Let’s break some common misconceptions.


❌ Myth 1 — Microservices Must Be Tiny

False.

Microservices must be cohesive, not necessarily small.


❌ Myth 2 — One Microservice Per Database Table

This creates chaos.

Microservices represent business capabilities, not tables.


❌ Myth 3 — More Microservices = Better Architecture

Usually it means more operational complexity.


❌ Myth 4 — Microservices Improve Performance

Network calls often make systems slower than monoliths.


❌ Myth 5 — Microservices Must Be Used From Day One

Most successful systems started as monoliths.


📝 Final Checklist to Validate Microservices

Before creating a microservice, validate it using this checklist.


✅ Domain Alignment

  • Does the service represent a real business capability?
  • Does the name make sense to a banker or product manager?

✅ Autonomy

  • Own data store?
  • Independent deployment?
  • Independent scaling?

✅ Low Coupling

  • Minimal cross-service calls
  • No synchronous chain longer than 2 services

✅ High Cohesion

  • All logic relates to one domain responsibility

✅ Operational Readiness

  • Service has monitoring
  • Clear API contract
  • Clear ownership

❌ Stop Splitting If

  • Services become too small
  • Services depend heavily on each other
  • They share database tables
  • Boundaries feel artificial

🏁 Conclusion

Microservices are a tool — not a goal.

Domain-Driven Design helps architects split systems based on business capabilities, not technical layers.

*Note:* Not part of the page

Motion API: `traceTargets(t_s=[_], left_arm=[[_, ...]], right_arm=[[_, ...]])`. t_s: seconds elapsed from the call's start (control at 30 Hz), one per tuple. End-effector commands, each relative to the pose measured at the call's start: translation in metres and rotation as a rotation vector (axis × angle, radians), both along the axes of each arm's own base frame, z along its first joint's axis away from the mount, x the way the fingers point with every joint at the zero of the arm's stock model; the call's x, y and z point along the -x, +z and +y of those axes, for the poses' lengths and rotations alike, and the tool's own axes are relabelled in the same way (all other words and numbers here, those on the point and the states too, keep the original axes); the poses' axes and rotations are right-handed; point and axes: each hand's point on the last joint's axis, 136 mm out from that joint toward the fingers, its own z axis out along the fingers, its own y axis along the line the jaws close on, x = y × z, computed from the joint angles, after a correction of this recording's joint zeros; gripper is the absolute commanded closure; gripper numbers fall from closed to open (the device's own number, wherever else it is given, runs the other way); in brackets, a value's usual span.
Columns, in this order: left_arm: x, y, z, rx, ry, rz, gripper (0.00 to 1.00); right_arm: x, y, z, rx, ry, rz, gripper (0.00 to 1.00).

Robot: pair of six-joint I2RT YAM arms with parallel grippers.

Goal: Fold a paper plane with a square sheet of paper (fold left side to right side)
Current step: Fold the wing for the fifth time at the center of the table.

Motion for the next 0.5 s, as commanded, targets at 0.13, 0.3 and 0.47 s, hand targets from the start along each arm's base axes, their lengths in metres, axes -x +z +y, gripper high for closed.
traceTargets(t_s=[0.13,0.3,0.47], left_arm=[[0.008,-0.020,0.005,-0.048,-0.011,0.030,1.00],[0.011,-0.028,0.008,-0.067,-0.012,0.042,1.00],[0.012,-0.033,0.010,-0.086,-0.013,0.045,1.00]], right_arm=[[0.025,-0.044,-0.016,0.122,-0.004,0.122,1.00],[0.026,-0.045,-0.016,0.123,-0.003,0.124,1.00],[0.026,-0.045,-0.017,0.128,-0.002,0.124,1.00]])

In a banking system, meaningful microservices align with domains like:

  • Customer Onboarding
  • Accounts
  • Payments
  • Ledger
  • Loans
  • Fraud / Risk
  • Compliance

Following DDD ensures your architecture is:

✔ Understandable
✔ Scalable
✔ Maintainable
✔ Business-aligned


💡 Architect Tip

If your microservice name sounds like something a business stakeholder would say, you’re probably on the right path.